### ASSIGNMENT
How many of the lines below have the word "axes" in them? The answer is that number and nothing more.

### THE DATA
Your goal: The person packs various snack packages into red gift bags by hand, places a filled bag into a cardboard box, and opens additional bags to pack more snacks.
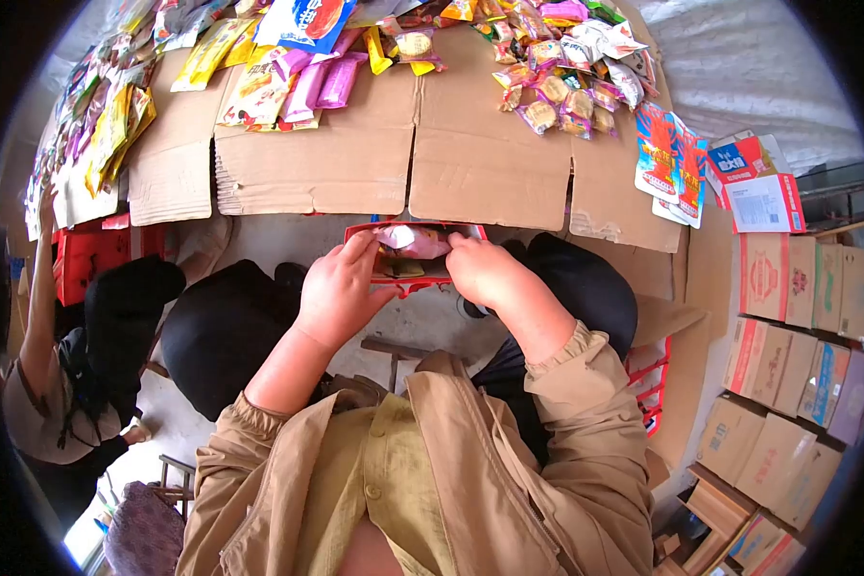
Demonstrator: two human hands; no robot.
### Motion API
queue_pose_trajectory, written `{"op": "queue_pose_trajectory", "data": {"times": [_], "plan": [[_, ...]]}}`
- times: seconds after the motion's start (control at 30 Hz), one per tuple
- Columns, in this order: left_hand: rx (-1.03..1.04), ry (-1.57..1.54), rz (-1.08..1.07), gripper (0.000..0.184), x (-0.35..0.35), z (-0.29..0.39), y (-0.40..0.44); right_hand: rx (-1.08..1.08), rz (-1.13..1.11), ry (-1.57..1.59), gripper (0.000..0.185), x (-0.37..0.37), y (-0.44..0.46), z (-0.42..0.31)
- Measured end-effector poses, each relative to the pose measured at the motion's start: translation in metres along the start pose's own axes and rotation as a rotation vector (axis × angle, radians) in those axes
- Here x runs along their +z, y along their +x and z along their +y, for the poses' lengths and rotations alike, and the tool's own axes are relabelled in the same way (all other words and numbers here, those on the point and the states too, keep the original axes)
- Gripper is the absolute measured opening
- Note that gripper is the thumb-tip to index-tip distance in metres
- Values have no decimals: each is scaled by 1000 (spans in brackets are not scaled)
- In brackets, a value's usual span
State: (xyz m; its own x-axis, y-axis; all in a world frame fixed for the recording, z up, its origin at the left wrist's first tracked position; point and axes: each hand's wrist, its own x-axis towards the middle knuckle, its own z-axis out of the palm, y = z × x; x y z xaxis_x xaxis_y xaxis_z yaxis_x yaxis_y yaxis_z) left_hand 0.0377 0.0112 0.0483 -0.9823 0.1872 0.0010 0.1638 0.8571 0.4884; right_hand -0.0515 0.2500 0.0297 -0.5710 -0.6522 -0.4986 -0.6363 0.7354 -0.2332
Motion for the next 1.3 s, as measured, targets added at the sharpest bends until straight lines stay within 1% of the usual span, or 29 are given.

### EXERCISE RESPONSE
3